====== Exercise data

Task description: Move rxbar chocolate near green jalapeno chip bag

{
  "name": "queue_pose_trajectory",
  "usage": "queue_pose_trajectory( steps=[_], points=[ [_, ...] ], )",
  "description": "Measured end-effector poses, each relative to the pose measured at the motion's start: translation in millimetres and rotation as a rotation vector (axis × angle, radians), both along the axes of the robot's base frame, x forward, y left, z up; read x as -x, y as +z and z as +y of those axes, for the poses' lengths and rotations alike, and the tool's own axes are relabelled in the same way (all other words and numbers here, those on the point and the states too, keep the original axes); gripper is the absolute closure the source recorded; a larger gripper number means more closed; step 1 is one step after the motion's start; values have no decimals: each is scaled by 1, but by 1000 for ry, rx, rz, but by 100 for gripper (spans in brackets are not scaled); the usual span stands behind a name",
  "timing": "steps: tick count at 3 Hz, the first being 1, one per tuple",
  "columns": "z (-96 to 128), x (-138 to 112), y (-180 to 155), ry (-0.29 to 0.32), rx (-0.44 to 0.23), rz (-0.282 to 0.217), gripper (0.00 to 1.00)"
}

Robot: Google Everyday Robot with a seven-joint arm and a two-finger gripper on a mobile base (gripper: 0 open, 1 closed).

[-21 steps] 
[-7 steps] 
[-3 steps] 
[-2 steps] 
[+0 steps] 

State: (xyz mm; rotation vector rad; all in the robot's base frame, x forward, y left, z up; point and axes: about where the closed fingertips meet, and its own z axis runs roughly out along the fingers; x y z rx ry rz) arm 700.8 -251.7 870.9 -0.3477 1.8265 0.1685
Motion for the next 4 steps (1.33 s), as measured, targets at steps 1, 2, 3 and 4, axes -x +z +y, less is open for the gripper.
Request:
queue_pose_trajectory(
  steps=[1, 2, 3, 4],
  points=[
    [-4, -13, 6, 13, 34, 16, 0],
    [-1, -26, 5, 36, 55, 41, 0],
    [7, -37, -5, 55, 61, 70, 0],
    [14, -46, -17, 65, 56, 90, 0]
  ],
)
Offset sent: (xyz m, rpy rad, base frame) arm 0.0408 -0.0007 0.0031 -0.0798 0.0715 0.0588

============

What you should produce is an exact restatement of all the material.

> [Result]:
Task description: Move rxbar chocolate near green jalapeno chip bag

{
  "name": "queue_pose_trajectory",
  "usage": "queue_pose_trajectory( steps=[_], points=[ [_, ...] ], )",
  "description": "Measured end-effector poses, each relative to the pose measured at the motion's start: translation in millimetres and rotation as a rotation vector (axis × angle, radians), both along the axes of the robot's base frame, x forward, y left, z up; read x as -x, y as +z and z as +y of those axes, for the poses' lengths and rotations alike, and the tool's own axes are relabelled in the same way (all other words and numbers here, those on the point and the states too, keep the original axes); gripper is the absolute closure the source recorded; a larger gripper number means more closed; step 1 is one step after the motion's start; values have no decimals: each is scaled by 1, but by 1000 for ry, rx, rz, but by 100 for gripper (spans in brackets are not scaled); the usual span stands behind a name",
  "timing": "steps: tick count at 3 Hz, the first being 1, one per tuple",
  "columns": "z (-96 to 128), x (-138 to 112), y (-180 to 155), ry (-0.29 to 0.32), rx (-0.44 to 0.23), rz (-0.282 to 0.217), gripper (0.00 to 1.00)"
}

Robot: Google Everyday Robot with a seven-joint arm and a two-finger gripper on a mobile base (gripper: 0 open, 1 closed).

[-21 steps] 
[-7 steps] 
[-3 steps] 
[-2 steps] 
[+0 steps] 

State: (xyz mm; rotation vector rad; all in the robot's base frame, x forward, y left, z up; point and axes: about where the closed fingertips meet, and its own z axis runs roughly out along the fingers; x y z rx ry rz) arm 700.8 -251.7 870.9 -0.3477 1.8265 0.1685
Motion for the next 4 steps (1.33 s), as measured, targets at steps 1, 2, 3 and 4, axes -x +z +y, less is open for the gripper.
Request:
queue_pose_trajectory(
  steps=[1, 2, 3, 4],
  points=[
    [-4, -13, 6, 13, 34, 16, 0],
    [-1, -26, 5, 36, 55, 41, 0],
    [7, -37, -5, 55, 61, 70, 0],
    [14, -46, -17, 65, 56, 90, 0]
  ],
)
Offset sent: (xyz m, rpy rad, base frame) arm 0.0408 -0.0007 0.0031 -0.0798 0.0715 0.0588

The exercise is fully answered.